_Assigned task_.
Please copy every line of the data in which the string "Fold" appears.

_Input data_.
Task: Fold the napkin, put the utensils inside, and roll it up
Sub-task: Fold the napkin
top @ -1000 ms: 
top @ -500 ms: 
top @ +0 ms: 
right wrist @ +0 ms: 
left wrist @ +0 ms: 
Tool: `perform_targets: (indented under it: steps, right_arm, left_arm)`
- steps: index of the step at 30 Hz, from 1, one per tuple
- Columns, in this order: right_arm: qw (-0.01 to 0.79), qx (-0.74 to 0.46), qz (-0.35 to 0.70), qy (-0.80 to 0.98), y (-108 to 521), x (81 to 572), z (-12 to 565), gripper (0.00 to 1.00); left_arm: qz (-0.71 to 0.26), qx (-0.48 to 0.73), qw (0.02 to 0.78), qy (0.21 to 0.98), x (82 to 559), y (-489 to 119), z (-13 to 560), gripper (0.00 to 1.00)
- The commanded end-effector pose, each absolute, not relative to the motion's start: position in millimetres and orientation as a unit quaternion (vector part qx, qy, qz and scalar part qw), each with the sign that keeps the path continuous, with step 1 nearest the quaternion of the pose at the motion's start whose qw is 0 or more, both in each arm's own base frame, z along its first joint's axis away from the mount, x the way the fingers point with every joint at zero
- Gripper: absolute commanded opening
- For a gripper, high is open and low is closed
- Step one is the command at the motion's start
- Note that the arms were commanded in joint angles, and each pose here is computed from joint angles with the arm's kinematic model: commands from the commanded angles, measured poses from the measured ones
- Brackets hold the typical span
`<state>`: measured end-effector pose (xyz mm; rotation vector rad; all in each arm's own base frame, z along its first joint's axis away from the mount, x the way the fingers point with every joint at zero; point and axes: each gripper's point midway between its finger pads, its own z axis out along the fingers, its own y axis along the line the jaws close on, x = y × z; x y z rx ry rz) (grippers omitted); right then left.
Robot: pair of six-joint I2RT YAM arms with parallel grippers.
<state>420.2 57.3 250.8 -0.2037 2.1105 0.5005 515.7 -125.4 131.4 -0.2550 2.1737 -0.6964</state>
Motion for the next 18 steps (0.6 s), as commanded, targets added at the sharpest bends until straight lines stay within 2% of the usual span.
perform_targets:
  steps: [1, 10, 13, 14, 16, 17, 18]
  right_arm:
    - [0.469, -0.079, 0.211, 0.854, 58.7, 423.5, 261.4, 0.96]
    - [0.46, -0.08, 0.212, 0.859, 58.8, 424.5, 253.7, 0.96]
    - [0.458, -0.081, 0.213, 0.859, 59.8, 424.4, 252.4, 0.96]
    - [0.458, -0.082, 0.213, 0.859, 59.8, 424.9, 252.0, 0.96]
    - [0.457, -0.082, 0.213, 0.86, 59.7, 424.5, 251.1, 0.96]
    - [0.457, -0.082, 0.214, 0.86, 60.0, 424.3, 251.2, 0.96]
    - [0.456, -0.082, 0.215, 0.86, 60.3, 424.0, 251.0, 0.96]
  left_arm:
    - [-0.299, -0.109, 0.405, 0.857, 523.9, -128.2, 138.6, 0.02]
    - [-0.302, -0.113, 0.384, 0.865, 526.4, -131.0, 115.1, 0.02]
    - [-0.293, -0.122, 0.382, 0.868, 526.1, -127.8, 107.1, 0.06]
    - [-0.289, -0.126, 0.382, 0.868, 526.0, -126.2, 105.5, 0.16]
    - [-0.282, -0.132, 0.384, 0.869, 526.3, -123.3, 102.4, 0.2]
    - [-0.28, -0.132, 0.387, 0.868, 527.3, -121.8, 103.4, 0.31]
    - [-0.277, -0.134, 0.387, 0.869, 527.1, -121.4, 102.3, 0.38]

_Expected answer_.
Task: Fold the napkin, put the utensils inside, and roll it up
Sub-task: Fold the napkin

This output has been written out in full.